### TASK TO COMPLETE
Some lines hold the string "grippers". Copy all of them from the material that follows.

### DATA SHOWN

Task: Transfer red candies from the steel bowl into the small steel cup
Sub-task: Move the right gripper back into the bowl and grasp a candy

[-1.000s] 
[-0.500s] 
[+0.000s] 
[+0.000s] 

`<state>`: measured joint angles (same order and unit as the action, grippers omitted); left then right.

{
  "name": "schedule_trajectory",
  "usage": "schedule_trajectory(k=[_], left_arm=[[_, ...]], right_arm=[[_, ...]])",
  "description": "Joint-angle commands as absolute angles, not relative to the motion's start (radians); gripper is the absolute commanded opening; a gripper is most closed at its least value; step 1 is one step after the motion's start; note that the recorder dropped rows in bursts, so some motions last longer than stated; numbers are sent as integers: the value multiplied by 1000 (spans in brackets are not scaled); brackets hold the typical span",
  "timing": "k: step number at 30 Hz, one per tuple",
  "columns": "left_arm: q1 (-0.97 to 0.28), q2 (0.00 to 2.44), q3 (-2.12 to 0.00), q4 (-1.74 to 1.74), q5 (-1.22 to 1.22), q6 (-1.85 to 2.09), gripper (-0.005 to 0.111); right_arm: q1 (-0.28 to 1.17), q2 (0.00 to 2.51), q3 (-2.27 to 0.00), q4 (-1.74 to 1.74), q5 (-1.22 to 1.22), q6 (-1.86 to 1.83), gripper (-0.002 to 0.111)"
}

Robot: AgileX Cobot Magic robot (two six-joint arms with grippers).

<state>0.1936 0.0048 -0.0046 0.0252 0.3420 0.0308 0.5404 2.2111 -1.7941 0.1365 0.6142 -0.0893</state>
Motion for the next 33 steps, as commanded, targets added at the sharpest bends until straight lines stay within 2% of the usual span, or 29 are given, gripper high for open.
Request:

### RESPONSE BOX
`<state>`: measured joint angles (same order and unit as the action, grippers omitted); left then right.
Robot: AgileX Cobot Magic robot (two six-joint arms with grippers).

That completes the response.